Você não tem o problema de liquidez. Se o banco não toma do poupador, ele vai ao mercado e vende as LCIs. Você tem um problema, sim, de aumento de taxa de juros. E, para nós, é muito importante uma taxa de juros mais baixa.

Outro ponto. A gente acredita em operações (de crédito imobiliário indexadas) em IPCA. Isso tem acontecido muito nos bancos médios, que nunca tiveram uma grande caderneta de poupança. Eu acho que (esse) vai ser o futuro do mercado imobiliário quando tivermos no Brasil taxas de juros mais baixas.

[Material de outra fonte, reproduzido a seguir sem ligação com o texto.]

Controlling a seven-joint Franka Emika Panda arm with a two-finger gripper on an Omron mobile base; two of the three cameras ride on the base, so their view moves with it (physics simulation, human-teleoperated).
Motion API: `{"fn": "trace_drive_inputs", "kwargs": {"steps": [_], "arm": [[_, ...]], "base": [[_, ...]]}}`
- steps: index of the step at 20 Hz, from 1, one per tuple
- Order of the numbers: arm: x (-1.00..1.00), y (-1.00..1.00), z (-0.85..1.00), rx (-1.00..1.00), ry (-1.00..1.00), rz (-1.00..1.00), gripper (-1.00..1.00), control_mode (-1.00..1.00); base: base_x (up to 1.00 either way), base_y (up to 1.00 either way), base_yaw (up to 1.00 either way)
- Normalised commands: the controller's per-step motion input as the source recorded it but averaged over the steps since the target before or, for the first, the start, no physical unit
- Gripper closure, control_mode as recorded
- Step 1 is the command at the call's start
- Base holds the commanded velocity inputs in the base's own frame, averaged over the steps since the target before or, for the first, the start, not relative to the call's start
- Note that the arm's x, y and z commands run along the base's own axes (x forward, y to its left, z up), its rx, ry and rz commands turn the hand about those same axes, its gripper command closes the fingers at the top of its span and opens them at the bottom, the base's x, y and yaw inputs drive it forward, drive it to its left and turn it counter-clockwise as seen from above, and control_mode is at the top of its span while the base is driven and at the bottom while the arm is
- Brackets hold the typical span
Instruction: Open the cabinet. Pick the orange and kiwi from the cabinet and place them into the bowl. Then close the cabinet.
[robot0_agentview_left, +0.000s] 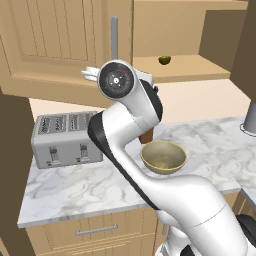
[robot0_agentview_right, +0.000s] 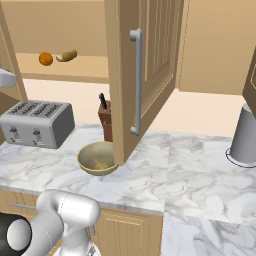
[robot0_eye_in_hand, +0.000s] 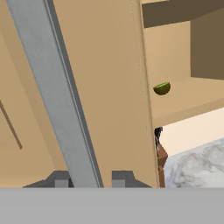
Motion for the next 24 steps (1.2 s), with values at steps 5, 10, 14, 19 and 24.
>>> {"fn": "trace_drive_inputs", "kwargs": {"steps": [5, 10, 14, 19, 24], "arm": [[-0.16, 0.0, 0.0, 0.0, 0.0, 0.0, 1.0, -1.0], [-0.07, 0.0, 0.0, 0.0, 0.0, 0.0, 1.0, -1.0], [0.0, 0.0, 0.0, 0.0, 0.0, 0.0, -1.0, -1.0], [-0.29, -0.02, 0.0, 0.0, 0.0, 0.0, -1.0, -1.0], [-0.69, -0.25, 0.0, 0.01, -0.02, 0.03, -1.0, -1.0]], "base": [[0.0, 0.0, 0.0], [0.0, 0.0, 0.0], [0.0, 0.0, 0.0], [0.0, 0.0, 0.0], [0.0, 0.0, 0.0]]}}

Sobre IPCA, tem uma discussão no governo sobre a criação de um instrumento para transformar financiamentos indexados em Taxa Referencial (TR) em produtos atrelados ao IPCA, justamente para viabilizar funding para o setor. Em que pé está hoje essa discussão?

O ministro (Fernando) Haddad na semana passada falou que está para ser enviada para o Congresso uma proposta. Não sei se vai ser uma MP ou um projeto de lei. Se for um projeto de lei, imagino ser de caracter de urgência.

A medida vai ser muito importante para o mercado. Por dois pontos. Primeiro, se você conseguir pegar o volume da poupança e fazer com que os bancos possam vender esse papel, porque a restrição da venda do papel hoje é porque você tem indexador em TR. Então, se você conseguir ter indexador em IPCA e vender o papel, o banco abre espaço para novas operações.

Segundo, a gente começa a ter um volume de mercado com o mercado secundário. Isso é outra coisa que é muito importante. Eu acredito muito no futuro do mercado imobiliário com operações onde o tomador vai tomar (empréstimo indexados) a IPCA, mais uma certa taxa de juros.